> EXERCISE DIRECTIONS: Going down the listing below, print exactly each line from the one with "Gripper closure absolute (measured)" up to and including the one with "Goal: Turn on", and skip the rest.

Start of SUPPLIED DATA

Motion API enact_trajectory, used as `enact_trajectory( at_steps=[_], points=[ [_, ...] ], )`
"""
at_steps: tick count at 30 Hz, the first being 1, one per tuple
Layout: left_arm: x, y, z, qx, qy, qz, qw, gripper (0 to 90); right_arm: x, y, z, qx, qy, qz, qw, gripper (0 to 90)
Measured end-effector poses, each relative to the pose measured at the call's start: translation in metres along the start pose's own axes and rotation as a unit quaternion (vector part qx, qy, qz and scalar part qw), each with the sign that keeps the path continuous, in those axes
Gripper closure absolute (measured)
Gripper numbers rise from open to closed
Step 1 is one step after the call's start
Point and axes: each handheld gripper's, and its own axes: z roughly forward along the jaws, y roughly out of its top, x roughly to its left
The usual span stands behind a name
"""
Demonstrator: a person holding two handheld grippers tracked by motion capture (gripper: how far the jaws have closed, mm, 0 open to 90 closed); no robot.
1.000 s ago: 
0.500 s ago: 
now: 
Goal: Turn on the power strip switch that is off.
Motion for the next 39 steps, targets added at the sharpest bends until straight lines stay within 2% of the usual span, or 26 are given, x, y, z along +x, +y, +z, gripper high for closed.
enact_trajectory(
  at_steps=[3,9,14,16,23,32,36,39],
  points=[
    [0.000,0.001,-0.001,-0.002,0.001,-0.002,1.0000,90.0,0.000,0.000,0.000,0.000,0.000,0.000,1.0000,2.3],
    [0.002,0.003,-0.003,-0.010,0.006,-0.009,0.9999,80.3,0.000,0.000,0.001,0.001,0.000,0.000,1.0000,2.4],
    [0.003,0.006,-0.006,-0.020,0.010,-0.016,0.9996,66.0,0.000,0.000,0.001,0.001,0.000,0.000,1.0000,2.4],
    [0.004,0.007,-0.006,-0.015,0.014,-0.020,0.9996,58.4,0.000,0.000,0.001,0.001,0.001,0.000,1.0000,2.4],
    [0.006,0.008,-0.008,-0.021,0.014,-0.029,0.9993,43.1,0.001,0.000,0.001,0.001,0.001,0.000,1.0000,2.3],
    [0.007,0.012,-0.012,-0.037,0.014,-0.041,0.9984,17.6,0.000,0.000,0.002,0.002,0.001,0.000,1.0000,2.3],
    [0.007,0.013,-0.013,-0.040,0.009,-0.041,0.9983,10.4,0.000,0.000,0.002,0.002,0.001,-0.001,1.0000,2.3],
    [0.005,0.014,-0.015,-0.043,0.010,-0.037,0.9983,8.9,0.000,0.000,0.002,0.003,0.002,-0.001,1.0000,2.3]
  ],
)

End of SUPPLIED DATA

> RESULT BELOW:
Gripper closure absolute (measured)
Gripper numbers rise from open to closed
Step 1 is one step after the call's start
Point and axes: each handheld gripper's, and its own axes: z roughly forward along the jaws, y roughly out of its top, x roughly to its left
The usual span stands behind a name
"""
Demonstrator: a person holding two handheld grippers tracked by motion capture (gripper: how far the jaws have closed, mm, 0 open to 90 closed); no robot.
1.000 s ago: 
0.500 s ago: 
now: 
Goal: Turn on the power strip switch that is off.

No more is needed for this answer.